ABOUT THIS EXERCISE:
Set down, please, without alteration, the lines of the entries below from the first through the one containing "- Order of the".

SOURCE RECORDS:
•••••

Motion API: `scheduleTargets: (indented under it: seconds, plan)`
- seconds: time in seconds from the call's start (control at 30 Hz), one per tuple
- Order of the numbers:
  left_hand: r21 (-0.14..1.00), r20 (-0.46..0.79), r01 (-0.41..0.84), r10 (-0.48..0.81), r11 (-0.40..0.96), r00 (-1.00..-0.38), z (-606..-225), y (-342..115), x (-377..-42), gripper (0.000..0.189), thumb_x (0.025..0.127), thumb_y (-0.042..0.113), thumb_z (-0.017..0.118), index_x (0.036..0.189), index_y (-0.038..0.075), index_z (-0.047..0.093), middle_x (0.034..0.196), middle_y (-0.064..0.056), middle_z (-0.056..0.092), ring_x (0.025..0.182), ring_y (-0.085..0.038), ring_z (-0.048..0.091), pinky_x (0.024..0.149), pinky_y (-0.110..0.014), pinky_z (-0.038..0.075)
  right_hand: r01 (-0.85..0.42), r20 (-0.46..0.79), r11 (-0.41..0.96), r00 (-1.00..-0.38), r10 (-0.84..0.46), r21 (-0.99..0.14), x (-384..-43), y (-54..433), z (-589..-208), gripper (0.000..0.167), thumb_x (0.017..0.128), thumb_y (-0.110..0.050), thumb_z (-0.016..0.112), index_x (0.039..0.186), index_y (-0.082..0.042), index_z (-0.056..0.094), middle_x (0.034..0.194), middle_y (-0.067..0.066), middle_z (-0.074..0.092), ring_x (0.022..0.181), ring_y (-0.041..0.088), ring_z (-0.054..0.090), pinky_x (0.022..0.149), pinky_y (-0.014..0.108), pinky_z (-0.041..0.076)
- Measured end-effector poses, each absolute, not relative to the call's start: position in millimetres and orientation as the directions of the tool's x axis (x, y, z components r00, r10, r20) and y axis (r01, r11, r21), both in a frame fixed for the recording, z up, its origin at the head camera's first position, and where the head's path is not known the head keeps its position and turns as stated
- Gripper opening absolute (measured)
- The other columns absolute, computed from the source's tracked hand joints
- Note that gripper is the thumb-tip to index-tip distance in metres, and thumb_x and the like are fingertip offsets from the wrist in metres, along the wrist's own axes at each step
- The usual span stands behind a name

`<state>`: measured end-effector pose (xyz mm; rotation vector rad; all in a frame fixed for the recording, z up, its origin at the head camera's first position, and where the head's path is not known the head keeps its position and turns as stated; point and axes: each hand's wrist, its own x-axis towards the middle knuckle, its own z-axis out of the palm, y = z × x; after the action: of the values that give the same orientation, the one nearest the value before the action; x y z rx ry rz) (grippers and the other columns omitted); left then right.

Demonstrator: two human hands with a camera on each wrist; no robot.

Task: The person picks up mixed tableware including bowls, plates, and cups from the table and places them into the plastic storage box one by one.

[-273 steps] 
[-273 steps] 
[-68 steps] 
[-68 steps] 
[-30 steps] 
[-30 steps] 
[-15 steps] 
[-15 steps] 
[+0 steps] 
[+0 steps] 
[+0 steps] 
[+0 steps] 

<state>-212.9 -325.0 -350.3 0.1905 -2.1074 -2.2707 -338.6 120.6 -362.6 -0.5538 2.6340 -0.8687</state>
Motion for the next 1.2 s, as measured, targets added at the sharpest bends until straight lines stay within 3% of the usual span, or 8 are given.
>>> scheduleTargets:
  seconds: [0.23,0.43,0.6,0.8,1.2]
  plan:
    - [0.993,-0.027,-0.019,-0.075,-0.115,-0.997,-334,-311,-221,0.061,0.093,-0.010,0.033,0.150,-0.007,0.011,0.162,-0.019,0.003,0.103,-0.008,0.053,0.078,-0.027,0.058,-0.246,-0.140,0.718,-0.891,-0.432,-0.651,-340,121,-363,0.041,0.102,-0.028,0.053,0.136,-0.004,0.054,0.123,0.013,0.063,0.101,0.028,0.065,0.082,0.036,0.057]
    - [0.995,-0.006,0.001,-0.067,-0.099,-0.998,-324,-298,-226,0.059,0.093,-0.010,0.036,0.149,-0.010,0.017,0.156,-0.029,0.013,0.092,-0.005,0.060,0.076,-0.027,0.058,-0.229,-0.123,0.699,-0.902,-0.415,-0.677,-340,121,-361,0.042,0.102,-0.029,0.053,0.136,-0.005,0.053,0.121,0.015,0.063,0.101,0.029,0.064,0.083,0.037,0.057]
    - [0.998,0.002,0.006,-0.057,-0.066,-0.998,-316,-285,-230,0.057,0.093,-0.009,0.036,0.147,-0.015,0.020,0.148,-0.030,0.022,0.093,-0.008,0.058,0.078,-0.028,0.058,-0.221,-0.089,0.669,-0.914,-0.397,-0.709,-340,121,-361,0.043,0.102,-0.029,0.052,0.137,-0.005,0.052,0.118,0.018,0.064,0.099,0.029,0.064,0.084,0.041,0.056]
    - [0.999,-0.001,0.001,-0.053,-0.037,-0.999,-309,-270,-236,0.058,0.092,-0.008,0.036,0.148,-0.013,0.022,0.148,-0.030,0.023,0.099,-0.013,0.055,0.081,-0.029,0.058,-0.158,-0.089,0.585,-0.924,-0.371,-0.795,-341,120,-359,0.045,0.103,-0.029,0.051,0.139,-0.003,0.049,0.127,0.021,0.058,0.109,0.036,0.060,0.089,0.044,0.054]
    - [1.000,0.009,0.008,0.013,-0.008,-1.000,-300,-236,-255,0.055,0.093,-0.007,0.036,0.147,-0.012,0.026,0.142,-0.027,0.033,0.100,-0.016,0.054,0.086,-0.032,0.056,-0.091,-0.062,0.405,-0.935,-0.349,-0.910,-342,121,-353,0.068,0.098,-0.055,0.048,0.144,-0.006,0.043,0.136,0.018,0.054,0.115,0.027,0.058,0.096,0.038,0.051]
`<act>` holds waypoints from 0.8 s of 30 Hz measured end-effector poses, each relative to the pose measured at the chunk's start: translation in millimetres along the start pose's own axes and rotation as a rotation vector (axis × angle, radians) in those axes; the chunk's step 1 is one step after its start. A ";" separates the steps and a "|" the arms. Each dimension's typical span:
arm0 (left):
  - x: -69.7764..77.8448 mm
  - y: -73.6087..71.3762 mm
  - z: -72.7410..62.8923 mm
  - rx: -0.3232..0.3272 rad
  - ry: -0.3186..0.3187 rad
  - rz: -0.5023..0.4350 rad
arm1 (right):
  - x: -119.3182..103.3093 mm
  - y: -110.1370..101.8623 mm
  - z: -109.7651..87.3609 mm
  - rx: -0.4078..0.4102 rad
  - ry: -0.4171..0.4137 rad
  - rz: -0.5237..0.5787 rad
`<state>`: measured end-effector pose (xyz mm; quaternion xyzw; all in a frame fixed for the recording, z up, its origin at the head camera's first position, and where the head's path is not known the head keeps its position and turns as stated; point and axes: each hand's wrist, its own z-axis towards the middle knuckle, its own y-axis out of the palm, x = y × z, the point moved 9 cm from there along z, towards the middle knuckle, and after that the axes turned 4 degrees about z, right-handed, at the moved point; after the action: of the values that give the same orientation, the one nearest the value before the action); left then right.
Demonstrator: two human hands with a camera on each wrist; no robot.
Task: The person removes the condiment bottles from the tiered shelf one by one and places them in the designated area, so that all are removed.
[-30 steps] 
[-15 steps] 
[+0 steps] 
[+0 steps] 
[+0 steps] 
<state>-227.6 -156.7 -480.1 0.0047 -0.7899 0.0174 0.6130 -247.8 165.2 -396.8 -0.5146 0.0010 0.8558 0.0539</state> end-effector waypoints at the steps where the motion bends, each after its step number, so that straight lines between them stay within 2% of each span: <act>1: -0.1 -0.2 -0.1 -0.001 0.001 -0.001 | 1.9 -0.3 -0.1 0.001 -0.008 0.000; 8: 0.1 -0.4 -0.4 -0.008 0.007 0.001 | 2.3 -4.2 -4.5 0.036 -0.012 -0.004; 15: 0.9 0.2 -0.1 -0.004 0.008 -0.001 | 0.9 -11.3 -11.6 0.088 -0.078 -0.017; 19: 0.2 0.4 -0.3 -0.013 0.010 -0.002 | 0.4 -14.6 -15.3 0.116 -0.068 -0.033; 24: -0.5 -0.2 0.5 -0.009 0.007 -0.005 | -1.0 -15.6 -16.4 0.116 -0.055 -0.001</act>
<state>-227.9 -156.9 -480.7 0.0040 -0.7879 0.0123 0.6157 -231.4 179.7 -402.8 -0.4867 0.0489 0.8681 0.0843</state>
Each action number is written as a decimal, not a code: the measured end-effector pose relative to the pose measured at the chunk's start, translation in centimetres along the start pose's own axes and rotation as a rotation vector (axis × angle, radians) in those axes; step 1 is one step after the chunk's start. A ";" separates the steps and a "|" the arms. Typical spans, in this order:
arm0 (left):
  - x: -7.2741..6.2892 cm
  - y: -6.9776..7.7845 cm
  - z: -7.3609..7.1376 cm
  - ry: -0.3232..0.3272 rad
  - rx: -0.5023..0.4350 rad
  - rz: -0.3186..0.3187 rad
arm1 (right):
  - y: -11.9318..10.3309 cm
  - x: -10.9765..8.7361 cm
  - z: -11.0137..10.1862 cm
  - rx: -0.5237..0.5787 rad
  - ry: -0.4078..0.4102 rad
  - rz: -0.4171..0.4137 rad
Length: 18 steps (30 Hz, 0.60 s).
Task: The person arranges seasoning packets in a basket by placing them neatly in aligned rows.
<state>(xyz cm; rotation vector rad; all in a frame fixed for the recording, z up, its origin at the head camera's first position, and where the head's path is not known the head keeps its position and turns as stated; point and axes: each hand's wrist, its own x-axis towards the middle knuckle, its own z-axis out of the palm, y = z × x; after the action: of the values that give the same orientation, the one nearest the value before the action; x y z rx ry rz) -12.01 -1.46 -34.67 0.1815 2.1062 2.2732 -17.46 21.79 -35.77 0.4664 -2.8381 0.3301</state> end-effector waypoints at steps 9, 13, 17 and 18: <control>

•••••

RESPONSE AREA:
Motion API: `scheduleTargets: (indented under it: seconds, plan)`
- seconds: time in seconds from the call's start (control at 30 Hz), one per tuple
- Order of the numbers:

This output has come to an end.